Instructions to follow: In the entries that follow, the first line to write out is the one containing "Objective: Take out", and the last is the one containing "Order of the". Reproduce that stretch exactly, with nothing before or after it.

Data to examine:
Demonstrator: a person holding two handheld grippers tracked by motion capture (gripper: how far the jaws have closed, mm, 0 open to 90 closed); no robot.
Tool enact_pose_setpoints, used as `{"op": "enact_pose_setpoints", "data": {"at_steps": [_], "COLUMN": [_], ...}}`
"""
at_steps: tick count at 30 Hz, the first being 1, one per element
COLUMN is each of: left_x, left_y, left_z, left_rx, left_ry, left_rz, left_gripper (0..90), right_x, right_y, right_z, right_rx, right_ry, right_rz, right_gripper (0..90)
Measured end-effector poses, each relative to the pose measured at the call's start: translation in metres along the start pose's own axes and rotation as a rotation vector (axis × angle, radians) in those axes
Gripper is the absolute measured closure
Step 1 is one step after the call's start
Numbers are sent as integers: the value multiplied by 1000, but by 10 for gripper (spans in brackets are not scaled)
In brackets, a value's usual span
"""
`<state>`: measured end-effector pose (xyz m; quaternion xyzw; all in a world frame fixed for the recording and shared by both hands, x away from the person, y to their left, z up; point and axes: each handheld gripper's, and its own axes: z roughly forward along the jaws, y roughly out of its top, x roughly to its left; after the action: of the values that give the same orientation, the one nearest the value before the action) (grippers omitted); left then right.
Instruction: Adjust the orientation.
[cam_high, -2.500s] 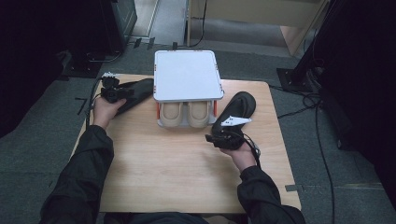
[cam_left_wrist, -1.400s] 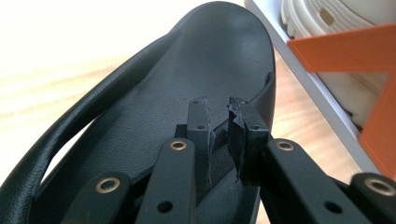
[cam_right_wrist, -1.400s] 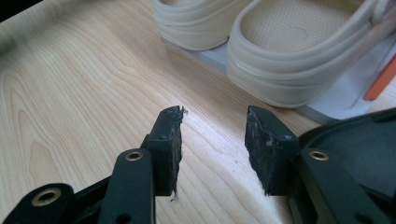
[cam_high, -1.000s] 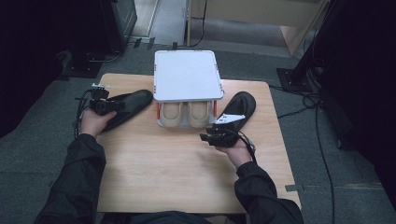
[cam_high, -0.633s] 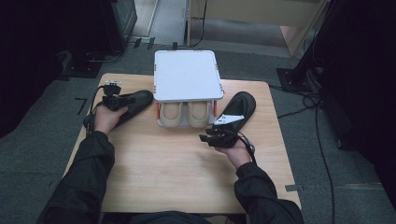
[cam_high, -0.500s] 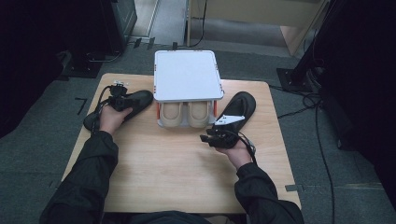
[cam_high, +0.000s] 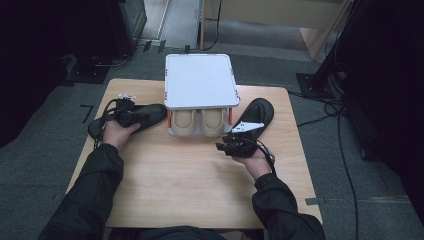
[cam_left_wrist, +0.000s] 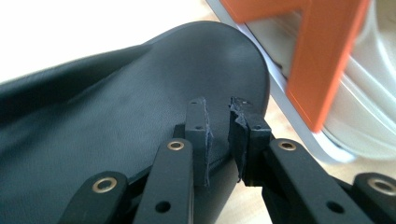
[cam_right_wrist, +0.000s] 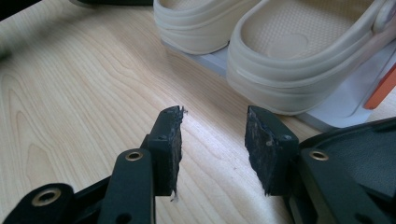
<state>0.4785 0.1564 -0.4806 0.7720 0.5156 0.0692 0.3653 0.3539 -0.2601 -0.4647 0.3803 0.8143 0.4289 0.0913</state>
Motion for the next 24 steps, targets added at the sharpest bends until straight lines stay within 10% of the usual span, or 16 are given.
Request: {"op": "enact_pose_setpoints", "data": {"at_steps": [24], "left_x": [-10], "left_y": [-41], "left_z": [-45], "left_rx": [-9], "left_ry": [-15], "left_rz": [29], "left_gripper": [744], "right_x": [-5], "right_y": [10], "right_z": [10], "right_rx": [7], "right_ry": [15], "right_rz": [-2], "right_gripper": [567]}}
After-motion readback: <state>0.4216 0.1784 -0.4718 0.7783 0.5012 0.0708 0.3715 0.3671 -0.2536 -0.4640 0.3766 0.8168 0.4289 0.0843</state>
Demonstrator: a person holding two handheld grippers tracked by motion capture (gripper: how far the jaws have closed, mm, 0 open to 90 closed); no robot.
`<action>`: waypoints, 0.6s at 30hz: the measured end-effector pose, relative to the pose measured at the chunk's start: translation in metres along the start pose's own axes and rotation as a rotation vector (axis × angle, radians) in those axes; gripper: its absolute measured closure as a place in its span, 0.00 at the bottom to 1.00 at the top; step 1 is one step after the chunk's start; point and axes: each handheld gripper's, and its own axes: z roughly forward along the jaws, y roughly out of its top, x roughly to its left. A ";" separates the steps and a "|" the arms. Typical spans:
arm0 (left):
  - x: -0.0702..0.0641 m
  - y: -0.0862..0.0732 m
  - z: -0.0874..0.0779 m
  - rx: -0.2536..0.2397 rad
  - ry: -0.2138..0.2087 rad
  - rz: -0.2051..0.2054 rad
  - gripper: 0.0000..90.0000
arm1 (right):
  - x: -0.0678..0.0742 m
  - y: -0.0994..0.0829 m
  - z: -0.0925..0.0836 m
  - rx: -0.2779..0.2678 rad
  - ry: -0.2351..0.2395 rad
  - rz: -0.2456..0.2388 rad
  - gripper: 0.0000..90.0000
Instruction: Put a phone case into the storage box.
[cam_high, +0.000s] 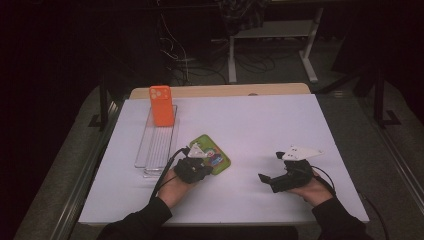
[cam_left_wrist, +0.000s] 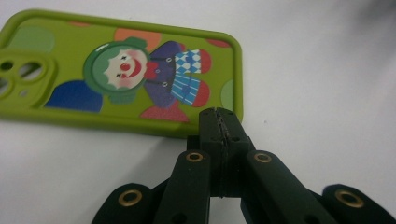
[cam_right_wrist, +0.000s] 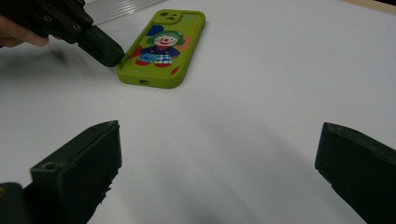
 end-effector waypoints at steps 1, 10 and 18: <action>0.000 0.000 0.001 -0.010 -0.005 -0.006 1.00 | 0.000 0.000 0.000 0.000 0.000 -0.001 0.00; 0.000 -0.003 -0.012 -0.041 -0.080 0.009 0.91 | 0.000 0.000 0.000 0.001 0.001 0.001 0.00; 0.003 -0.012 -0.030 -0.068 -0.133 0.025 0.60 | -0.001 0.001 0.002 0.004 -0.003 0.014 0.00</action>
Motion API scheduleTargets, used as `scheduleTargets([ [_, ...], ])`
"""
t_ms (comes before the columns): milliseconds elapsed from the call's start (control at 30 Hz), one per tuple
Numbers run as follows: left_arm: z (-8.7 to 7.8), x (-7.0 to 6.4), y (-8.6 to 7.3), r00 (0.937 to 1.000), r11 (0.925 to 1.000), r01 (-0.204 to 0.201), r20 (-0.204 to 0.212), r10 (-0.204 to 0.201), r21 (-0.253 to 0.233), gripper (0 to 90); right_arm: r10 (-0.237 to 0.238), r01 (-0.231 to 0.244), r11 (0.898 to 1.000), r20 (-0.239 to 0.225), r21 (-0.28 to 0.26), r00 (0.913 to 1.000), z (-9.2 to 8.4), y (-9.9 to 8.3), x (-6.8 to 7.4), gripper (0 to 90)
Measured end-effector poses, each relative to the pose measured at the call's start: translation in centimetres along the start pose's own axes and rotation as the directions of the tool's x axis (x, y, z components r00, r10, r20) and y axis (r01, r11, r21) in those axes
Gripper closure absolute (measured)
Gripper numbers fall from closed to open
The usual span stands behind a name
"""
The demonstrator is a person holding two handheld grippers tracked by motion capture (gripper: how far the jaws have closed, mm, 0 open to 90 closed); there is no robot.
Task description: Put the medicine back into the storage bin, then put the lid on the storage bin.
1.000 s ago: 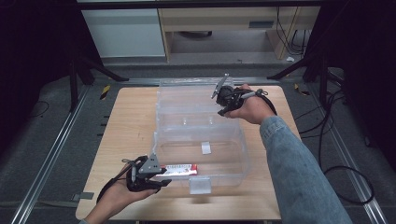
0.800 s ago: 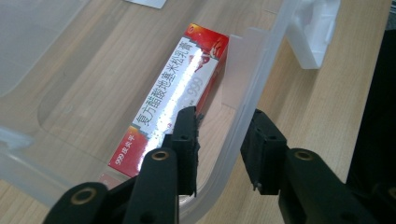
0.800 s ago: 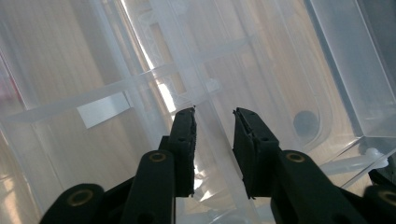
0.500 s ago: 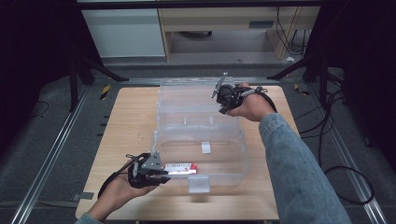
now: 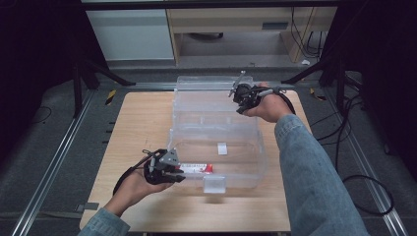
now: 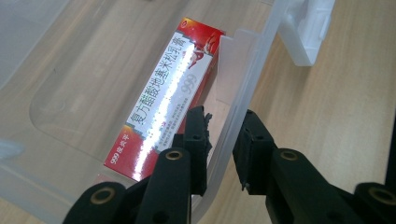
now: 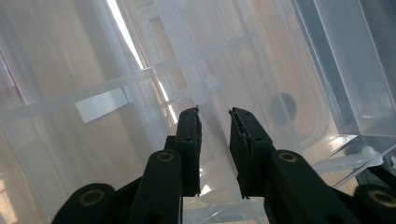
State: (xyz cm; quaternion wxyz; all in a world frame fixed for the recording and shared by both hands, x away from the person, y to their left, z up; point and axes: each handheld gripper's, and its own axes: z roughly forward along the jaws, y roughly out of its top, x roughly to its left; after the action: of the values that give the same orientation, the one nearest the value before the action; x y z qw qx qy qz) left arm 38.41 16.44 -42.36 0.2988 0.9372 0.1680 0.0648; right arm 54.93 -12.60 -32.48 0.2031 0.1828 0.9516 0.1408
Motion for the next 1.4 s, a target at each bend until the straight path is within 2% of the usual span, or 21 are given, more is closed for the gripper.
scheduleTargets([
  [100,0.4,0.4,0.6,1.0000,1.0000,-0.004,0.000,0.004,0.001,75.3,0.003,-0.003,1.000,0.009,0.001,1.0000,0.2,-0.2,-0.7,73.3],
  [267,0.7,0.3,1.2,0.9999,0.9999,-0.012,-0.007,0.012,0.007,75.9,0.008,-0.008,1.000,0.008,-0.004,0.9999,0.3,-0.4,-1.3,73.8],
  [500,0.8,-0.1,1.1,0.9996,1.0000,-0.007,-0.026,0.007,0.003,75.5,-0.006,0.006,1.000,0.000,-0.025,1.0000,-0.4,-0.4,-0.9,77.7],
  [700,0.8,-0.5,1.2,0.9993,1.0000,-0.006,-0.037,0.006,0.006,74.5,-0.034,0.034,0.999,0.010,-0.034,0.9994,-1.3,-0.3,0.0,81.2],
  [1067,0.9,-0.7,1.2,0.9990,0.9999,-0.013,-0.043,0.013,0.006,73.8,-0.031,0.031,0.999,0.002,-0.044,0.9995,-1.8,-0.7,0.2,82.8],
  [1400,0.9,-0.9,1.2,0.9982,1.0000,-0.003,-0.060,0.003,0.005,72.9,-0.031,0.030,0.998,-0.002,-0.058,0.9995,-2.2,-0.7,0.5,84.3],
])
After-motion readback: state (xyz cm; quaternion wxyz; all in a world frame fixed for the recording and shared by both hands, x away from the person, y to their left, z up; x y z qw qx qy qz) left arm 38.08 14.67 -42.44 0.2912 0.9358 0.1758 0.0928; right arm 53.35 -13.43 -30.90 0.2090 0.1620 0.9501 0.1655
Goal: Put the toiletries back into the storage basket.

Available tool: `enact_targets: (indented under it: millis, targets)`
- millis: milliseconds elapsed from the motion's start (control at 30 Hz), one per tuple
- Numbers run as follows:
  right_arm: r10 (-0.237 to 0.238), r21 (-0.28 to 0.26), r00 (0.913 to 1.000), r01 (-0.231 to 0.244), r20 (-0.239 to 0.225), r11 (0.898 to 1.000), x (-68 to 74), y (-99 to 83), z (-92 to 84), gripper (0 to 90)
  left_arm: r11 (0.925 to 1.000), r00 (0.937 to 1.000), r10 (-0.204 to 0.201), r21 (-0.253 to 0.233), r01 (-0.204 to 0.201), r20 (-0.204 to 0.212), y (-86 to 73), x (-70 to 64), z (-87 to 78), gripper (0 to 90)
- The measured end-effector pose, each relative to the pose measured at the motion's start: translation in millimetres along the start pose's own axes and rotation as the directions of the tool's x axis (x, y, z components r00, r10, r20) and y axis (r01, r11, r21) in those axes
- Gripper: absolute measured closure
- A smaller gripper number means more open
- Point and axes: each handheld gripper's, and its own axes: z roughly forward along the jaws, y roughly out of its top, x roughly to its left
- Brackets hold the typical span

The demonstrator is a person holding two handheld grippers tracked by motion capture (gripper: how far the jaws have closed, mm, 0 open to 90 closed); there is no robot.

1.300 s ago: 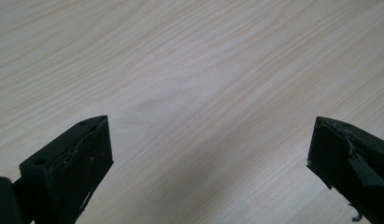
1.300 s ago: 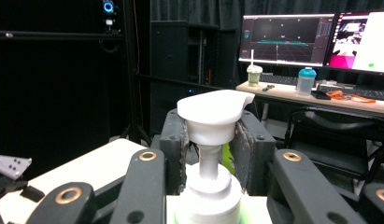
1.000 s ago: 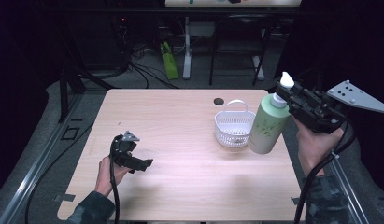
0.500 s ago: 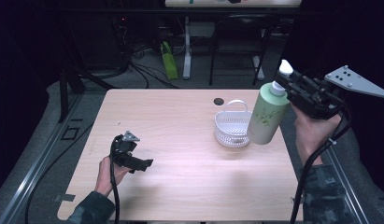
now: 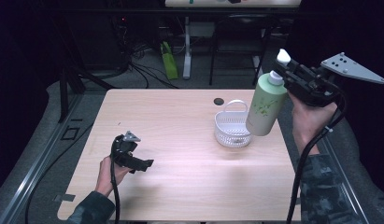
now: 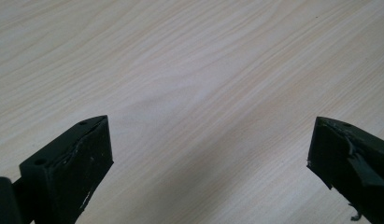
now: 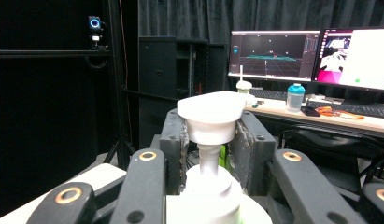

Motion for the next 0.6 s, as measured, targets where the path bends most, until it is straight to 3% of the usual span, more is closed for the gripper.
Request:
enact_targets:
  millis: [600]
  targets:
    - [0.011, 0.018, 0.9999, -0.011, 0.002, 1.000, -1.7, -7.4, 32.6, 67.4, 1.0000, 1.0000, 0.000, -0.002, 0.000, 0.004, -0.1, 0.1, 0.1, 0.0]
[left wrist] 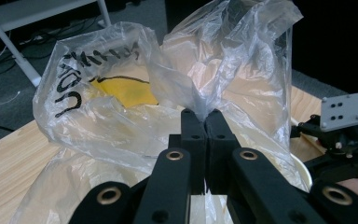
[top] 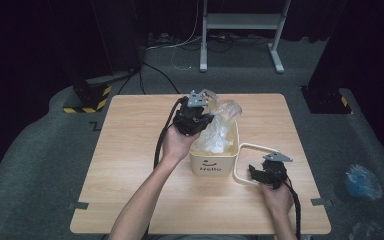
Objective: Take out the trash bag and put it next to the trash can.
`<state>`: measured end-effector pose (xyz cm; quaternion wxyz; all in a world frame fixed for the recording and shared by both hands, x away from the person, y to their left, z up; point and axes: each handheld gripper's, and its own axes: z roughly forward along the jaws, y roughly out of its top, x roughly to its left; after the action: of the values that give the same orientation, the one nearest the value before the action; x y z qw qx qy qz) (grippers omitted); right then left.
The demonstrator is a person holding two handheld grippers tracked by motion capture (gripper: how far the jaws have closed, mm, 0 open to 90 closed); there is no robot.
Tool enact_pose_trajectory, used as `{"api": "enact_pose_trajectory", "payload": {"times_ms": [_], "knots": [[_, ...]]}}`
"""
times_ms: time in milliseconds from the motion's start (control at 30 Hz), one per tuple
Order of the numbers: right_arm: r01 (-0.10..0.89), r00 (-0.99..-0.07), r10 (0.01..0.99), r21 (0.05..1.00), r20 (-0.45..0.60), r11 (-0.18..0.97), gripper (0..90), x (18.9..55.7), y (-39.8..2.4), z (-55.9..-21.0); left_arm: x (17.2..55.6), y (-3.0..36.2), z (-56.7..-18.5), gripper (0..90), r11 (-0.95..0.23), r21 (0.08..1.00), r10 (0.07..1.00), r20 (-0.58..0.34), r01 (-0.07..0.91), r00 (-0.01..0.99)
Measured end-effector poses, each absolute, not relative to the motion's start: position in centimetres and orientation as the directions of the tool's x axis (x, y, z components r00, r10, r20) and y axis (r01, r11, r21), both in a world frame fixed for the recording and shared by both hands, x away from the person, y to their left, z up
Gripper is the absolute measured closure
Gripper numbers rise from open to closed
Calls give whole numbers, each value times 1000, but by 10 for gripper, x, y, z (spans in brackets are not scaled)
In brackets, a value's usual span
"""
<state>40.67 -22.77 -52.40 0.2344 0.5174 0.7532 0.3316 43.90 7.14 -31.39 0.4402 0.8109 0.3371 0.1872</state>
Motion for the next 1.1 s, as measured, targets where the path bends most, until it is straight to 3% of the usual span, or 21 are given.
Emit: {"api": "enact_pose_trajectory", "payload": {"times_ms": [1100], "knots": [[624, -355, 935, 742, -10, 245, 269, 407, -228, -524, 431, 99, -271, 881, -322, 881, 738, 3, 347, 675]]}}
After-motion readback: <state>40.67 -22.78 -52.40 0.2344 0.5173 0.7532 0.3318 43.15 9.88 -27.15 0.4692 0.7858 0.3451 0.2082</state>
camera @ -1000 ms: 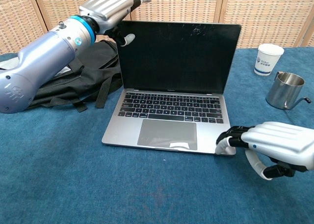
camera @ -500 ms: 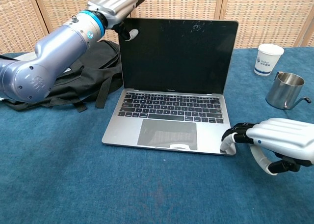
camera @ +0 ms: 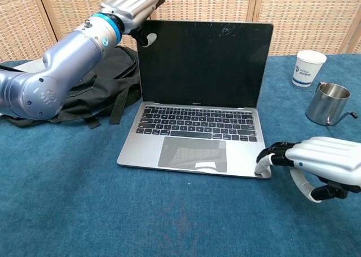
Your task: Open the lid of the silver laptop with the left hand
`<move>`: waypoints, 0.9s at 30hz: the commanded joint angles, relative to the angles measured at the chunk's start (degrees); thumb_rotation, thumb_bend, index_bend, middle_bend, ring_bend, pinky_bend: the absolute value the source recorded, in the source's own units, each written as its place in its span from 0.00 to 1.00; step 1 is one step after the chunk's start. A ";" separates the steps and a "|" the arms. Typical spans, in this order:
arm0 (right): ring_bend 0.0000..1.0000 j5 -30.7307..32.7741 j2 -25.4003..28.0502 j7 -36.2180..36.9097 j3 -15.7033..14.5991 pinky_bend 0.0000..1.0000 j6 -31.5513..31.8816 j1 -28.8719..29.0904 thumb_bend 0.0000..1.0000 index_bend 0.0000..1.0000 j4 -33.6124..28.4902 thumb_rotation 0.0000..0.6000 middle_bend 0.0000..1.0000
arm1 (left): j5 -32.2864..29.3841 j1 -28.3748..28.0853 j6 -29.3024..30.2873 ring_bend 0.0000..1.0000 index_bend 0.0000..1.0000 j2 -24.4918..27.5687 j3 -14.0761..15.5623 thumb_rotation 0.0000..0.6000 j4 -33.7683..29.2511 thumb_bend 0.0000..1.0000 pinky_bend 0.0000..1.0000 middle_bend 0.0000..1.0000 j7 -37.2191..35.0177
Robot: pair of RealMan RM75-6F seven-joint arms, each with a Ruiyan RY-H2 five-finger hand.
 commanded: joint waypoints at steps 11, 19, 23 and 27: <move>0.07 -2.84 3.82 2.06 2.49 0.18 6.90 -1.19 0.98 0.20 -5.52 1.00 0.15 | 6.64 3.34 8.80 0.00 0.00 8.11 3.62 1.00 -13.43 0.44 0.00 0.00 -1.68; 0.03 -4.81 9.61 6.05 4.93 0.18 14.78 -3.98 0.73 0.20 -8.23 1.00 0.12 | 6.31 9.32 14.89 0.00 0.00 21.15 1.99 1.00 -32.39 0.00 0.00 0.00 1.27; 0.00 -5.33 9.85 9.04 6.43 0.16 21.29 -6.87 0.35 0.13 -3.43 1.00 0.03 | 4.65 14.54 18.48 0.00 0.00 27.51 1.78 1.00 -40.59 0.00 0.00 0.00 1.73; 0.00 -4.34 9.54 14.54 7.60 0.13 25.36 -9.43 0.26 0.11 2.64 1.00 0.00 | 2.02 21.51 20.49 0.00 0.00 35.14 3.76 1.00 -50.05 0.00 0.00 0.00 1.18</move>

Answer to this problem:
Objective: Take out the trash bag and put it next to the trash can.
`<state>`: measured end-effector pose (xyz cm; quaternion wxyz; all in a world frame fixed for the recording and shared by both hands, x away from the person, y to their left, z up; point and axes: each handheld gripper's, and its own axes: z roughly forward along the jaws, y roughly out of its top, x roughly to its left; after the action: of the values that give the same orientation, the one nearest the value before the action; x y z qw qx qy qz) (grippers omitted); right then left.
The demonstrator is a person holding two handheld grippers tracked by motion capture (gripper: how far the jaws have closed, mm, 0 open to 90 closed); there is no robot.
Tool enact_pose_trajectory, used as `{"api": "enact_pose_trajectory", "payload": {"times_ms": [_], "knots": [[_, ...]]}}`
"""
times_ms: time in milliseconds from the motion's start (control at 30 Hz), one per tuple
Order of the numbers: right_arm: r01 (-0.10..0.89), r00 (-0.99..-0.07), r10 (0.01..0.99), r21 (0.05..1.00), r20 (-0.45..0.60), r11 (-0.18..0.97), gripper (0..90), x (18.9..55.7), y (-39.8..2.4), z (-55.9..-21.0); left_arm: x (17.2..55.6), y (-3.0..36.2), z (-56.7..-18.5), gripper (0..90), r11 (-0.95..0.23), r21 (0.08..1.00), r10 (0.07..1.00), r20 (-0.58..0.34), r01 (-0.07..0.91), r00 (-0.01..0.99)

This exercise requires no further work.